GOAL OF THE EXERCISE |
A single figure is required: the number of lines below that contain "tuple".

(Collected data entries)
· · · ·

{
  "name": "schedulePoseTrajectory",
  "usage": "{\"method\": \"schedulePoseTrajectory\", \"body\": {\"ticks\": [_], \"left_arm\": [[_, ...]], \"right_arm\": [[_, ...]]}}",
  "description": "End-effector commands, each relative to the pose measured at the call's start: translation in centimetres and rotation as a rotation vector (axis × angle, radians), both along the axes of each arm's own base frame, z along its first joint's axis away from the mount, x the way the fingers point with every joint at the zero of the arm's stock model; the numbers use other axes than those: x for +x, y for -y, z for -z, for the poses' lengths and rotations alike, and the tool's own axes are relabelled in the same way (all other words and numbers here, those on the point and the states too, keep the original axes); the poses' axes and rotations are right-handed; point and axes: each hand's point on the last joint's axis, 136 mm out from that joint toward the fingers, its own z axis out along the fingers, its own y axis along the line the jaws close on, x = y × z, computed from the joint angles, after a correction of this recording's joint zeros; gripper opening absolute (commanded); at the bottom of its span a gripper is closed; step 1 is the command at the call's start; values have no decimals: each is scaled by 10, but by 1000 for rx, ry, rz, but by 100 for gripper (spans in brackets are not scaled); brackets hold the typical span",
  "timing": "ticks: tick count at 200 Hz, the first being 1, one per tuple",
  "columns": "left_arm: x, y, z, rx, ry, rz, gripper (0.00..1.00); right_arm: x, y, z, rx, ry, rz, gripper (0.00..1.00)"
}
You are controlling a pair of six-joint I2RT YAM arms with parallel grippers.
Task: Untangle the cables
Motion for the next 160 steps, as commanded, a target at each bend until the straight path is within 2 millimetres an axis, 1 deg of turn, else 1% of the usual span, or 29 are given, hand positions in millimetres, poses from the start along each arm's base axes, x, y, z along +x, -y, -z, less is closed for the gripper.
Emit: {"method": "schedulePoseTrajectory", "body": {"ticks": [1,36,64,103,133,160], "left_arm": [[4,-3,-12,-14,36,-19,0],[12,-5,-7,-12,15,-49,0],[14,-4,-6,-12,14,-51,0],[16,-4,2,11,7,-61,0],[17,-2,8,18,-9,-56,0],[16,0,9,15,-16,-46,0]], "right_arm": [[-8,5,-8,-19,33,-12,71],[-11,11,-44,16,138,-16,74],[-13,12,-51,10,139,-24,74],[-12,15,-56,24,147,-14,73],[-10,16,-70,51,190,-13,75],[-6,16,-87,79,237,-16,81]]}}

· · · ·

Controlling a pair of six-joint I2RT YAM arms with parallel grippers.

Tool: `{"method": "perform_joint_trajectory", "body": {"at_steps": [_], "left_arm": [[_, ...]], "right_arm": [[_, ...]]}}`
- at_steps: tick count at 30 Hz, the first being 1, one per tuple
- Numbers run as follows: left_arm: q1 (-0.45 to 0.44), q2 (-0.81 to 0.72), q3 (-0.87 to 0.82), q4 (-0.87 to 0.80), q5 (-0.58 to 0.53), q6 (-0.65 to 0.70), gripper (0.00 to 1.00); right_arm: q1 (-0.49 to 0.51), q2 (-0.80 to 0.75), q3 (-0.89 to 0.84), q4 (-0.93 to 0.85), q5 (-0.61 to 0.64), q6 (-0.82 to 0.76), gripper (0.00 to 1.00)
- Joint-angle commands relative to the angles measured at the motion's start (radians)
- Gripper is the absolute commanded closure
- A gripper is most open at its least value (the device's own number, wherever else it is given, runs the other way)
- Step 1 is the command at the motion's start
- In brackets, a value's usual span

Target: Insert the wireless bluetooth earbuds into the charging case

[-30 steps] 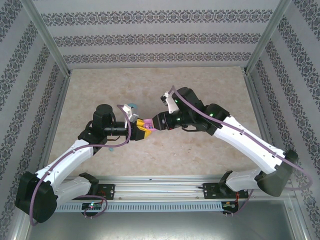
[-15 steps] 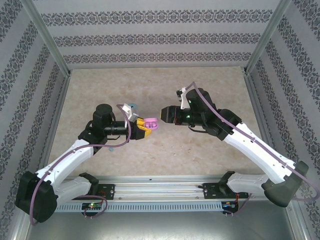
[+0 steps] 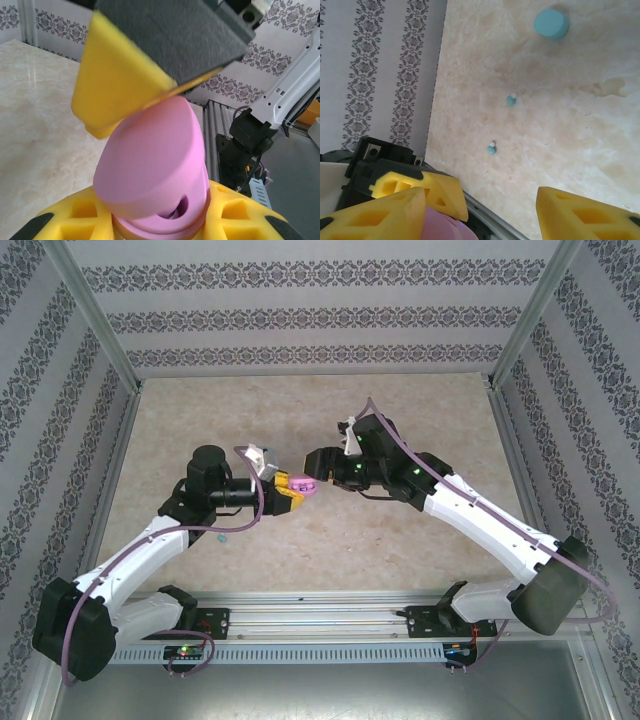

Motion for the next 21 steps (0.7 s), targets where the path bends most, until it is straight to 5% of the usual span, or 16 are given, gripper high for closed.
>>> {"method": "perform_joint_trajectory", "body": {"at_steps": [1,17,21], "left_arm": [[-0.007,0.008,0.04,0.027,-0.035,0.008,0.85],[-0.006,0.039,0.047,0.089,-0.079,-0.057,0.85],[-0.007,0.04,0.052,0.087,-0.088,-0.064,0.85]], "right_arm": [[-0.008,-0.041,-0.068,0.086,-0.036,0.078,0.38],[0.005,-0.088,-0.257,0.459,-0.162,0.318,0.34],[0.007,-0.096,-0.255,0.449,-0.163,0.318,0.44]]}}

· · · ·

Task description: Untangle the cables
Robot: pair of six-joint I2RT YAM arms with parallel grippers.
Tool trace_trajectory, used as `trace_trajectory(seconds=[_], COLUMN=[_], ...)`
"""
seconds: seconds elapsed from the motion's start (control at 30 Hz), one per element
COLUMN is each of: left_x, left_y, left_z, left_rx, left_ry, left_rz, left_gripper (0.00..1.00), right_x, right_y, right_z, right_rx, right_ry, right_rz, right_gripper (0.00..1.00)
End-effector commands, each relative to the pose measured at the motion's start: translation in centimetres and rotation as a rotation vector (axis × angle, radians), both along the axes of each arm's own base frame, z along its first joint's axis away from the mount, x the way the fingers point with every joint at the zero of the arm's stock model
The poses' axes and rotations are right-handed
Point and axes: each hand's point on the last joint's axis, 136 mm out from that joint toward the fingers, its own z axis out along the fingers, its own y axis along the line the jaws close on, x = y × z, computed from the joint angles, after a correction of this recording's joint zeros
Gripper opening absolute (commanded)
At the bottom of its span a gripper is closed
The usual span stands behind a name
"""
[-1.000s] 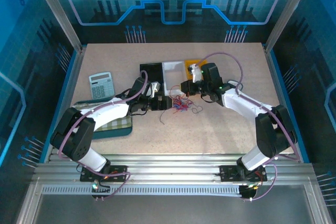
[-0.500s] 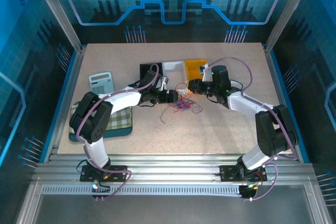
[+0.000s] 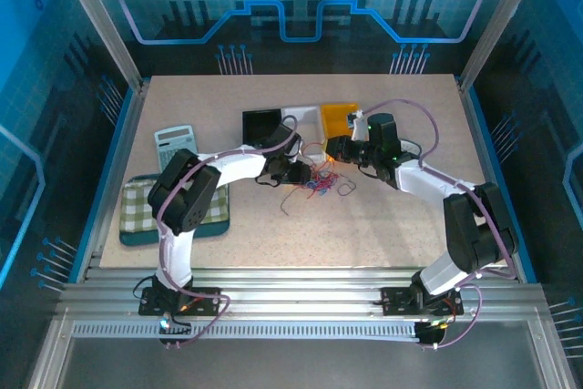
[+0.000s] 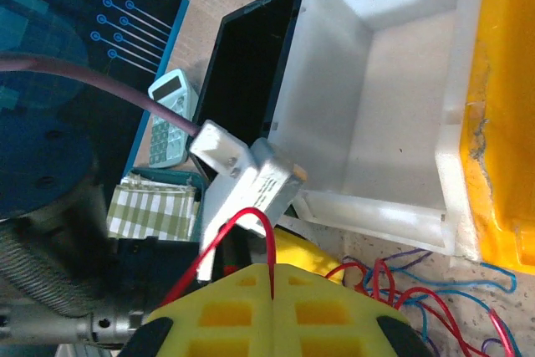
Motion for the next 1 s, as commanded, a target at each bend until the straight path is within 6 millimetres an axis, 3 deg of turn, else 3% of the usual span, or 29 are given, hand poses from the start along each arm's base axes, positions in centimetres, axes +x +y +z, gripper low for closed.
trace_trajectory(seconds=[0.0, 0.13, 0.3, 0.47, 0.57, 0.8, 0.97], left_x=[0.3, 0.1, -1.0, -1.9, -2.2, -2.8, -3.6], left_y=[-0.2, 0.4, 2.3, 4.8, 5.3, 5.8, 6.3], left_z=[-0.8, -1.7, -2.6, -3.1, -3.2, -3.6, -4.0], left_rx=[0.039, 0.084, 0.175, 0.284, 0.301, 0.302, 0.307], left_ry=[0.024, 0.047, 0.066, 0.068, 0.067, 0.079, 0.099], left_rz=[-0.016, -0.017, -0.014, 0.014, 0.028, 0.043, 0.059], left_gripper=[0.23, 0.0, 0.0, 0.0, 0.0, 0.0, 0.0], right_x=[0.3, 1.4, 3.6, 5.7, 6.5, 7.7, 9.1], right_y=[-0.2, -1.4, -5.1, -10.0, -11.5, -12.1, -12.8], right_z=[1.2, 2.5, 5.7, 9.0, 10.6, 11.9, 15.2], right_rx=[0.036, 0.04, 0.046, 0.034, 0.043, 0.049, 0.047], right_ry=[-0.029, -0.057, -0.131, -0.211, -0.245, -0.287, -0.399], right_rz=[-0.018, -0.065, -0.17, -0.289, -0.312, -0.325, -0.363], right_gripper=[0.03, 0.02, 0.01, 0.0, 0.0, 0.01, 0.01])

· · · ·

ANSWER SPACE |
2